The link in the notes is just to sign up for lifetime access - is joining the course separate, or how does that fit in? How does one access the feedback? How much time daily/weekly does your 3-month plan take up? Also, in the video examples, everyone is reading Pinyin. Are characters also integrated? I have a hard time reading for any meaning when it's just Pinyin alone.
Hey Erin, great questions! Glad you asked: 1. The 3-month boot camp is based on the current Finding Your Mandarin Voice course, so everyone who wants to join the camp needs to sign up the course first. Then you all can join the camp for free - it won’t be free in the future! 2. The daily feedback will be given in our Discord groups, I’ll talk about common mistakes in weekly live streams. 3. It depends on the learner’s learning experience, learning style, and current level, but it’s gonna take approximately 45 minutes to watch the videos, do the quiz and drill, record and share, etc., Monday through Saturday.

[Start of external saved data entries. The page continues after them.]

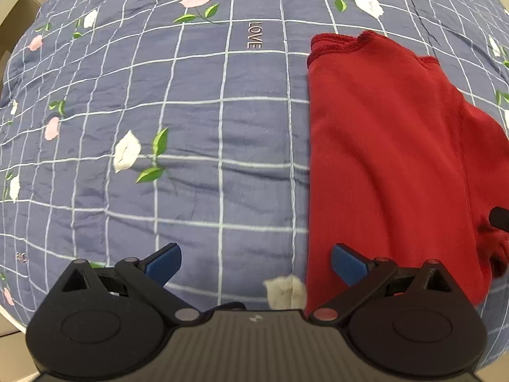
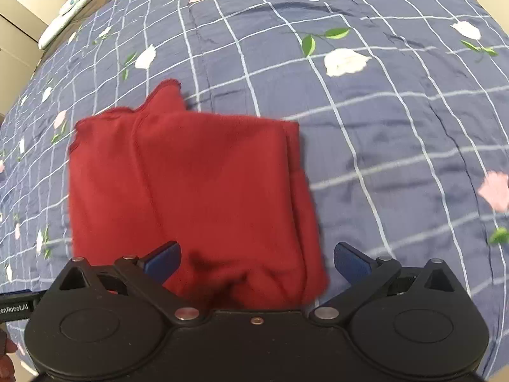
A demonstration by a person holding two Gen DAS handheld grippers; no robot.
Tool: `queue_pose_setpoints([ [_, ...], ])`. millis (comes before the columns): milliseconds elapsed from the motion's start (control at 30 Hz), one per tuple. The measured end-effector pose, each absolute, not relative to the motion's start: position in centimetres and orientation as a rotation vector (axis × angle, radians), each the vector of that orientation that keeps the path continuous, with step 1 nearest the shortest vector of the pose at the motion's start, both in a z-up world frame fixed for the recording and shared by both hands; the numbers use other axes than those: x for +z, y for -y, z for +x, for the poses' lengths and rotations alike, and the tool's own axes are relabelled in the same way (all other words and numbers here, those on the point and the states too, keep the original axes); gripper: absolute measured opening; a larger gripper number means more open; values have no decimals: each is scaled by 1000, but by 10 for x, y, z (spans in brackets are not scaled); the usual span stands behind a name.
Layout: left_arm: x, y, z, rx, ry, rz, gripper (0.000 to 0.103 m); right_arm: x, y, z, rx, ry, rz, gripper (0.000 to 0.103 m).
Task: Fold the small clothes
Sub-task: 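Open the right gripper and lift it off the folded bundle, then raise both grippers away from the folded red sweater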
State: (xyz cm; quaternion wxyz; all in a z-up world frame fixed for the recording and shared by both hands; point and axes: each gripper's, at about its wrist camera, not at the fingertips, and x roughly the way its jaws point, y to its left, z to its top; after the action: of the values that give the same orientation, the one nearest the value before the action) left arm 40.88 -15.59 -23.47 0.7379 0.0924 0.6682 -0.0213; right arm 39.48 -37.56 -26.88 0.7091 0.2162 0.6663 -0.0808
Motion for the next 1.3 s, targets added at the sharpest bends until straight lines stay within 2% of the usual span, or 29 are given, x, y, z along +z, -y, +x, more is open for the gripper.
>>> queue_pose_setpoints([
  [400, -247, 158, 411, 7, -1444, 154, 102, -285, 380, 393, -133, -1511, 467, 102],
  [933, -174, 164, 293, 60, -1374, 73, 102, -184, 363, 332, 117, -1420, 360, 102],
  [1300, -138, 124, 195, -56, -1273, 102, 102, -130, 326, 246, 91, -1359, 342, 102],
])
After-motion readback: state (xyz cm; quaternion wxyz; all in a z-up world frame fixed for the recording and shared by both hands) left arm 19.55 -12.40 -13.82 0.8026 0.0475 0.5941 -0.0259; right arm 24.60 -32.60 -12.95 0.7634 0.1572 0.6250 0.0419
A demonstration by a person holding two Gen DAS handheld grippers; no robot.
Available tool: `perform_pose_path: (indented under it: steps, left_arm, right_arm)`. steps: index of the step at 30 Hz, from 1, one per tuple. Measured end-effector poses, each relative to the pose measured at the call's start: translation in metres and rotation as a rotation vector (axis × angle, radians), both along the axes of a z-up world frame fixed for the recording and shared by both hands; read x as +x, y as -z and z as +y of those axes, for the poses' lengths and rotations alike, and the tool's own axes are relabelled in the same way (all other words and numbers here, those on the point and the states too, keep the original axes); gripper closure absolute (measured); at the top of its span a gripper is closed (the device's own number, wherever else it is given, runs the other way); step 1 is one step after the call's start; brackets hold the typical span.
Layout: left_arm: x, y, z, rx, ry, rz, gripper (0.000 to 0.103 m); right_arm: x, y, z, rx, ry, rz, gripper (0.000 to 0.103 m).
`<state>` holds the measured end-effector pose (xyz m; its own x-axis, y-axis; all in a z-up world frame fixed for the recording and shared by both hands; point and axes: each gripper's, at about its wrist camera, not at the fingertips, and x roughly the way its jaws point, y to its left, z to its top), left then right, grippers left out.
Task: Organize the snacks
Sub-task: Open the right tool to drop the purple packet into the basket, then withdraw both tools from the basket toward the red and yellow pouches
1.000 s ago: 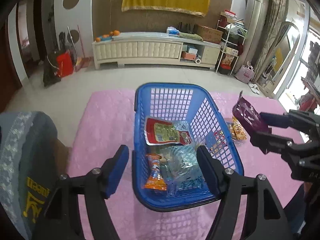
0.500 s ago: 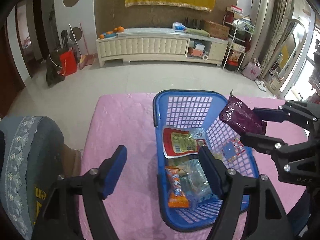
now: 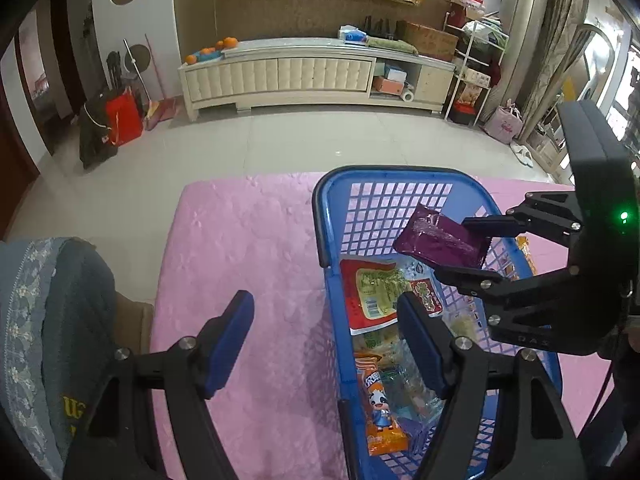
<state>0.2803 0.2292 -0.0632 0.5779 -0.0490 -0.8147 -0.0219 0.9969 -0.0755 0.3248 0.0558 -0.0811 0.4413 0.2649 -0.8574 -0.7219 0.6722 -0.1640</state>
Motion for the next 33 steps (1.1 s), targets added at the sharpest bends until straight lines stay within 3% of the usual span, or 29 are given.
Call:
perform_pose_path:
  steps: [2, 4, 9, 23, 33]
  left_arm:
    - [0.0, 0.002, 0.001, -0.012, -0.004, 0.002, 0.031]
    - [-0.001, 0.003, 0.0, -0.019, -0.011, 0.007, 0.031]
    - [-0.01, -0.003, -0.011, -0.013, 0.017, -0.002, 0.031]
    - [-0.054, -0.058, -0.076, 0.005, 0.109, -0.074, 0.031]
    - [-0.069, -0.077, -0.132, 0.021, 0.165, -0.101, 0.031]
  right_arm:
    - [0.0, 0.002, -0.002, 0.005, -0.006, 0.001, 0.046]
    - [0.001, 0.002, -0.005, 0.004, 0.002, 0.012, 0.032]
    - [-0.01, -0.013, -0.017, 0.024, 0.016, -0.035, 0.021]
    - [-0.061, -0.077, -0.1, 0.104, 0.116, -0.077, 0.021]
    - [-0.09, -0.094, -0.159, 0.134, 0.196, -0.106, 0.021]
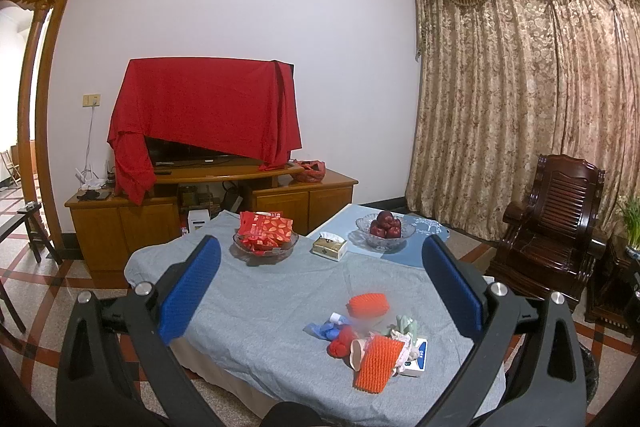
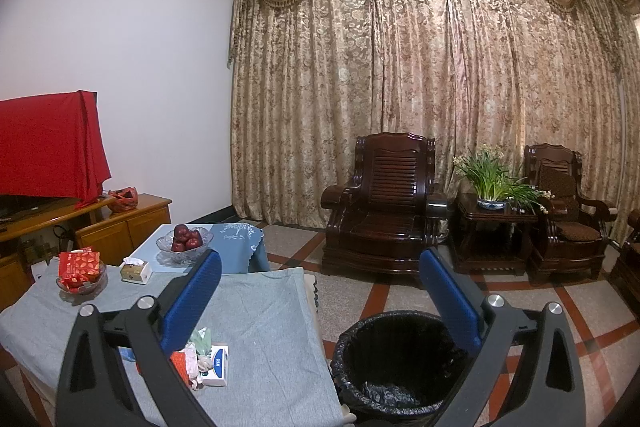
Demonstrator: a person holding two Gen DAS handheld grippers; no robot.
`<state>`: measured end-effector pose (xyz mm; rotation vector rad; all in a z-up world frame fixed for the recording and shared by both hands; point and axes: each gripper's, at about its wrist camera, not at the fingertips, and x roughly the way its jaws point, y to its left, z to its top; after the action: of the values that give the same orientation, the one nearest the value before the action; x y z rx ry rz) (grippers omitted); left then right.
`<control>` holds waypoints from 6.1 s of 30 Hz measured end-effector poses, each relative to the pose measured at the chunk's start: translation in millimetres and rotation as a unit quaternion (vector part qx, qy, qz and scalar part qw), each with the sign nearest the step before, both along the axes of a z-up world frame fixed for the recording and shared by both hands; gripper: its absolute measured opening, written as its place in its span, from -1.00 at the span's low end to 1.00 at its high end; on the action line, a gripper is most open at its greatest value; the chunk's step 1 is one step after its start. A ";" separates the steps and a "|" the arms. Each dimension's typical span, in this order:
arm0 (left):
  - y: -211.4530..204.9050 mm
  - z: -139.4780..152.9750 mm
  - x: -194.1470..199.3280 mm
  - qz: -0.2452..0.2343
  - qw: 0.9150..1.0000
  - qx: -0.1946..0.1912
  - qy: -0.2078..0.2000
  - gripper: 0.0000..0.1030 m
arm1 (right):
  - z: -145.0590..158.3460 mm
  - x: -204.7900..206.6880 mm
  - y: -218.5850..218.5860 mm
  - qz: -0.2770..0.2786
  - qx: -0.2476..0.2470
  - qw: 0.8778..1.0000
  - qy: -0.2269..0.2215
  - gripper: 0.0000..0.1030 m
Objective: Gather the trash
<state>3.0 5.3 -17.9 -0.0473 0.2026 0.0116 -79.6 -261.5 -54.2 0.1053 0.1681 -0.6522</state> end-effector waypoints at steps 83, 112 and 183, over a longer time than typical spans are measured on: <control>-92.0 -338.3 237.3 -0.206 0.924 0.042 0.320 0.26 | -231.0 212.7 -34.2 0.159 0.119 0.949 0.245 0.79; -34.6 -272.0 224.3 -0.167 0.958 0.016 0.232 -0.79 | -244.0 255.0 25.4 0.234 0.115 0.936 0.235 0.33; -104.8 -253.5 192.1 -0.248 0.943 0.032 0.219 -0.77 | -188.9 186.0 -74.4 0.175 0.163 0.956 0.168 -0.96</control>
<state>195.1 -99.5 -271.4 0.0729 0.6559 -0.4799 106.4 -335.9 -243.0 0.2755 0.6095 -0.2786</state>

Weekly live stream on Sundays. 4. The course focuses only on pronunciation, so we use Pinyin a lot. However, everything we use in the course has a Chinese character copy that you can find and use in each of the 107 lessons. Hope these all make sense and help!
@@RitaChinese Thanks! So the daily lessons are just at our own pace/when we can fit them in each day? What time is the livestream on Sundays (want to make sure I can make it!). And so, steps to sign up, I follow the link above, pay for lifetime access, and then the link to sign up for the course itself (and camp? these are different?) is somewhere I'll get access to once I've paid?
I would love to see a series or something of you trying to learn a native English accent, and comparing it with how to learn a native Chinese accent. I think it would be really interesting.
Honestly, you have the most pally approach in your videos in its best sense. Feels like being in a cosy relaxed atmosphere with a friend sharing sophisticated things so casually you get them right away. 谢谢,Rita老师。
This is an insightful and refreshing video. Hearing people discuss the learning "journey" is just as helpful as the more technical videos :) I now have a larger aperture to see all this through, given that you introduced so many important considerations!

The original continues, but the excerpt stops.